⏪ Add DeepFeatureExtractor.

shaneahmed · shaneahmed · commit 6ccb3007d792 · 2025-07-25T09:36:07.000+01:00
diff --git a/tiatoolbox/models/engine/feature_extractor.py b/tiatoolbox/models/engine/feature_extractor.py
@@ -0,0 +1,273 @@
+"""Define Deep Feature Extractor."""
+
+from __future__ import annotations
+
+from typing import TYPE_CHECKING, Callable
+
+import numpy as np
+
+from tiatoolbox.models import SemanticSegmentor, WSIStreamDataset
+
+if TYPE_CHECKING:  # pragma: no cover
+    from pathlib import Path
+
+    import torch
+
+    from tiatoolbox.models.engine.io_config import IOSegmentorConfig
+    from tiatoolbox.type_hints import IntPair, Resolution, Units
+    from tiatoolbox.wsicore.wsireader import WSIReader
+
+
+class DeepFeatureExtractor(SemanticSegmentor):
+    """Generic CNN Feature Extractor.
+
+    AN engine for using any CNN model as a feature extractor. Note, if
+    `model` is supplied in the arguments, it will ignore the
+    `pretrained_model` and `pretrained_weights` arguments.
+
+    Args:
+        model (nn.Module):
+            Use externally defined PyTorch model for prediction with
+            weights already loaded. Default is `None`. If provided,
+            `pretrained_model` argument is ignored.
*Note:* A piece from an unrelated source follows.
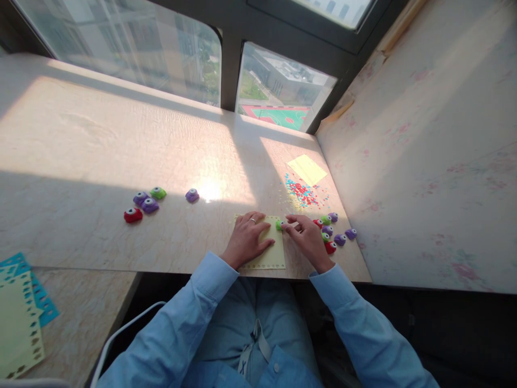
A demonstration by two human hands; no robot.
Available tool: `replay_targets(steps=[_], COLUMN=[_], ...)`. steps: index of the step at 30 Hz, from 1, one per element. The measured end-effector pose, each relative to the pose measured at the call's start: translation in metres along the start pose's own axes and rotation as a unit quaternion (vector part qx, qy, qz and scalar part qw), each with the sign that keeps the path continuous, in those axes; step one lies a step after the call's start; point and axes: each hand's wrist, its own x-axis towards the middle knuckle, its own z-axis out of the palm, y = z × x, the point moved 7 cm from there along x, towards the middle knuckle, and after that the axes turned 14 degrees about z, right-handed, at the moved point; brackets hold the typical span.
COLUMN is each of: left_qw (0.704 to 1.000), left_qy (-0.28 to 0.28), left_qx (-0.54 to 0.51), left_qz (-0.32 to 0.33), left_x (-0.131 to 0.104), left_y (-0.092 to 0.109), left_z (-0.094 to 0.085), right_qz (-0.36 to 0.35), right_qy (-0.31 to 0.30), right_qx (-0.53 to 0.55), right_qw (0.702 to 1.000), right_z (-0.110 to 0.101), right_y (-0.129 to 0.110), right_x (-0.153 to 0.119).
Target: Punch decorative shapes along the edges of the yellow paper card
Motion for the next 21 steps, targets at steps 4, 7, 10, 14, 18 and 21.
replay_targets(steps=[4,7,10,14,18,21], left_qw=[1.0,1.0,1.0,1.0,1.0,1.0], left_qy=[0.003,0.002,0.0,0.0,0.001,0.0], left_qx=[0.0,0.0,-0.001,-0.002,0.0,0.0], left_qz=[0.002,0.002,0.0,0.002,0.003,0.004], left_x=[0.0,0.0,0.0,0.0,0.0,0.0], left_y=[0.0,0.0,0.0,0.0,-0.001,0.0], left_z=[0.0,0.0,0.0,0.001,0.001,0.001], right_qz=[0.044,0.079,0.101,0.127,0.141,0.147], right_qy=[-0.047,-0.102,-0.128,-0.157,-0.188,-0.209], right_qx=[0.03,0.06,0.068,0.05,-0.002,-0.045], right_qw=[0.997,0.99,0.984,0.978,0.972,0.966], right_z=[0.003,0.012,0.016,0.017,0.019,0.023], right_y=[0.0,0.002,0.004,0.005,0.002,0.0], right_x=[0.009,0.017,0.025,0.03,0.037,0.042])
+        pretrained_model (str):
+            Name of the existing models support by tiatoolbox for
+            processing the data. By default, the corresponding
+            pretrained weights will also be downloaded. However, you can
+            override with your own set of weights via the
+            `pretrained_weights` argument. Argument is case-insensitive.
+            Refer to
+            :class:`tiatoolbox.models.architecture.vanilla.CNNBackbone`
+            for list of supported pretrained models.
+        pretrained_weights (str):
+            Path to the weight of the corresponding `pretrained_model`.
+        batch_size (int):
+            Number of images fed into the model each time.
+        num_loader_workers (int):
+            Number of workers to load the data. Take note that they will
+            also perform preprocessing.
+        num_postproc_workers (int):
+            This value is there to maintain input compatibility with
+            `tiatoolbox.models.classification` and is not used.
+        verbose (bool):
+            Whether to output logging information.
+        dataset_class (obj):
+            Dataset class to be used instead of default.
+        auto_generate_mask(bool):
+            To automatically generate tile/WSI tissue mask if is not
+            provided.
+
+    Examples:
+        >>> # Sample output of a network
+        >>> from tiatoolbox.models.architecture.vanilla import CNNBackbone
+        >>> wsis = ['A/wsi.svs', 'B/wsi.svs']
+        >>> # create resnet50 with pytorch pretrained weights
+        >>> model = CNNBackbone('resnet50')
+        >>> predictor = DeepFeatureExtractor(model=model)
+        >>> output = predictor.predict(wsis, mode='wsi')
+        >>> list(output.keys())
+        [('A/wsi.svs', 'output/0') , ('B/wsi.svs', 'output/1')]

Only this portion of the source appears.